◆ What you should do ◆
Exactly reproduce the lines from the top of the entries below through the line containing "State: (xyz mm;", with both ends included.

◆ Data excerpts ◆
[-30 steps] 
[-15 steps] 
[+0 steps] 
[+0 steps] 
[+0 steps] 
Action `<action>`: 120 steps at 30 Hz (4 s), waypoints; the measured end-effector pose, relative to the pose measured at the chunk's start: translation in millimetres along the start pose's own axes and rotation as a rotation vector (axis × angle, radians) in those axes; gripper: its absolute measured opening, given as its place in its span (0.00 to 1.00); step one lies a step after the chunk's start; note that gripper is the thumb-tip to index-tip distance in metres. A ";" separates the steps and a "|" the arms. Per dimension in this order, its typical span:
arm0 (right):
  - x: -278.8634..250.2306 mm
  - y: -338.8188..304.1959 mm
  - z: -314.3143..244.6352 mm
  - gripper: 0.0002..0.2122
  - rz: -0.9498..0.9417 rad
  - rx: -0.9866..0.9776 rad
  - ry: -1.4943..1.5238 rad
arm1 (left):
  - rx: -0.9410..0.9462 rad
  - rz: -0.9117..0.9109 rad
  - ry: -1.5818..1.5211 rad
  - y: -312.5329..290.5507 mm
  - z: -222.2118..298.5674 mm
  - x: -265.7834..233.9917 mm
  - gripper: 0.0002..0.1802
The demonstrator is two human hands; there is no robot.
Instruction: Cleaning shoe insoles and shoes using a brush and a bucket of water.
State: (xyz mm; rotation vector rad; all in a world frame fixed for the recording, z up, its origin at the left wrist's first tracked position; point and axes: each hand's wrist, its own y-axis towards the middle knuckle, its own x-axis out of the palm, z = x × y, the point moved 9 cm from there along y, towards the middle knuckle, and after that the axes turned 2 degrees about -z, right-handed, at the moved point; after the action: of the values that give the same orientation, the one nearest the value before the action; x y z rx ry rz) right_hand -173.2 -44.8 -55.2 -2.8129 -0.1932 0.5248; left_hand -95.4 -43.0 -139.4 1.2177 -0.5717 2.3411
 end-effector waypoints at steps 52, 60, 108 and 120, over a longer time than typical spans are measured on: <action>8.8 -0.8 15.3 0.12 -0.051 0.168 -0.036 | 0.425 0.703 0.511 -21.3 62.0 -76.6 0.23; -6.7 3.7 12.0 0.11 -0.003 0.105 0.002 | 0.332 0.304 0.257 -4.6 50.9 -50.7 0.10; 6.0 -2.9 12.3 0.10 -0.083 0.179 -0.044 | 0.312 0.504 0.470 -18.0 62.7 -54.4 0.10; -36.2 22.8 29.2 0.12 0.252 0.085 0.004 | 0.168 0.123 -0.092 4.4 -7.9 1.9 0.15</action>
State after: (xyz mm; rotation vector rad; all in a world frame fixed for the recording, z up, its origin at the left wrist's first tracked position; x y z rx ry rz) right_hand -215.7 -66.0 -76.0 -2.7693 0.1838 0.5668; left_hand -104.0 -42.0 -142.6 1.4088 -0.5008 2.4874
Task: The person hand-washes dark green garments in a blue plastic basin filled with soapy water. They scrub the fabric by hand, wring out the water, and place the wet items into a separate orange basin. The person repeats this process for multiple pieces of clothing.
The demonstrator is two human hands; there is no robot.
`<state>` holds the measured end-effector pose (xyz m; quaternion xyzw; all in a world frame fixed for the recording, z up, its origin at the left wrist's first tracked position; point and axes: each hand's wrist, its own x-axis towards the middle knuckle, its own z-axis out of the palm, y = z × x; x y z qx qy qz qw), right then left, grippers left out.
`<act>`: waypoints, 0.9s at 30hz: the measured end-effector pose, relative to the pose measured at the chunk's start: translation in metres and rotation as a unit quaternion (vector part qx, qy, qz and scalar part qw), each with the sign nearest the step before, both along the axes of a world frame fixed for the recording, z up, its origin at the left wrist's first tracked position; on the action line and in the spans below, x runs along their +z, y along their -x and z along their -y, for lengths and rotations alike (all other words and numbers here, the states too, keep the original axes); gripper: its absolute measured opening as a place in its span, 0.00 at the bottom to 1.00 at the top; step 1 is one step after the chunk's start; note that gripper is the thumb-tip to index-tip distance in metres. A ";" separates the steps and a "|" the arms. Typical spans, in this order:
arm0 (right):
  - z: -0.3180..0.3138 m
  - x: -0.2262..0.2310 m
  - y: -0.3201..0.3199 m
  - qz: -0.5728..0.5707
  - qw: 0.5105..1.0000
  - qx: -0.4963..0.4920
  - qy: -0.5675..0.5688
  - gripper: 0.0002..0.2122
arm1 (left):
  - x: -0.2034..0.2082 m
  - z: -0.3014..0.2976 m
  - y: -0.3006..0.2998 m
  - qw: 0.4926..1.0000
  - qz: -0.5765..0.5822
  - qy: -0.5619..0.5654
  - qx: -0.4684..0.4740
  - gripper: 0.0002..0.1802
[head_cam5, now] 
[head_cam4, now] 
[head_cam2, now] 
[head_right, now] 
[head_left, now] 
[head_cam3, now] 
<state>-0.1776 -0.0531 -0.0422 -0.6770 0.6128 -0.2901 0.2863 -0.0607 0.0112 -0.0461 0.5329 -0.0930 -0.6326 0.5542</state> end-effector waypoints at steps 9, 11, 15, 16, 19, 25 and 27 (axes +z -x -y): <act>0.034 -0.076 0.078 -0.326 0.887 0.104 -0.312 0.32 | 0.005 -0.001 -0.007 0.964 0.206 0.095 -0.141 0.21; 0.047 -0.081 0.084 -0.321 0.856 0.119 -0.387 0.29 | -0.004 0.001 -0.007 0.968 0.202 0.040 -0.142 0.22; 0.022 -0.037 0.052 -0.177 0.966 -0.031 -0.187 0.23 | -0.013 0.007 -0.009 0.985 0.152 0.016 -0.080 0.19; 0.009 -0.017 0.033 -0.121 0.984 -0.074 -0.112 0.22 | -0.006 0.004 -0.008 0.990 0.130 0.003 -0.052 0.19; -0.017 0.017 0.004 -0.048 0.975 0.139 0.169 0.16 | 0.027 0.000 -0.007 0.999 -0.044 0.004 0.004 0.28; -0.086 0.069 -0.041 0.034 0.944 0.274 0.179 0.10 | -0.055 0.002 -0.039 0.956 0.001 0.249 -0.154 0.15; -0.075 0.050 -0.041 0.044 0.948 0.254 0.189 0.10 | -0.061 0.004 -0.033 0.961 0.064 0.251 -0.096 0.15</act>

◆ Task solution ◆
[-30 steps] 
[-15 steps] 
[+0 steps] 
[+0 steps] 
[+0 steps] 
Action `<action>`: 120 steps at 30 Hz (4 s), waypoints; the measured end-effector pose, relative to the pose measured at the chunk's start: translation in millimetres along the start pose's own axes and rotation as a rotation vector (axis × angle, radians) in those axes; gripper: its absolute measured opening, given as its place in its span (0.00 to 1.00); step one lies a step after the chunk's start; note that gripper is the thumb-tip to index-tip distance in metres. A ";" separates the steps and a "|" the arms. Per dimension in this order, its typical span:
arm0 (right):
  - x: -278.8634..250.2306 mm
  - y: -338.8188..304.1959 mm
  - z: -314.3143..244.6352 mm
  - gripper: 0.0002..0.2122
  - rz: -0.9498..0.9417 rad
  - rx: -0.9866..0.9776 rad
  - ry: -1.4943..1.5238 rad
arm1 (left):
  - rx: -0.9410..0.9462 rad
  - rz: -0.9117..0.9109 rad
  - ry: -1.5818..1.5211 rad
  - y: -312.5329..290.5507 mm
  - z: -222.2118..298.5674 mm
  - x: -265.7834..233.9917 mm
  - gripper: 0.0002..0.1802
The demonstrator is two human hands; there is no robot.
Instruction: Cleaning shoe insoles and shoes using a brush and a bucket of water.
State: (xyz mm; rotation vector rad; all in a world frame fixed for the recording, z up, its origin at the left wrist's first tracked position; point and axes: each hand's wrist, its own y-axis towards the middle knuckle, its own x-axis out of the palm, z = x × y, the point moved 9 cm from there along y, towards the middle knuckle, and after that the axes turned 2 degrees about -z, right-handed, at the moved point; after the action: of the values that give the same orientation, the one nearest the value before the action; x y z rx ry rz) right_hand -173.2 -44.8 -55.2 -2.8129 -0.1932 0.5248; left_hand -95.4 -43.0 -139.4 1.2177 -0.5717 2.3411

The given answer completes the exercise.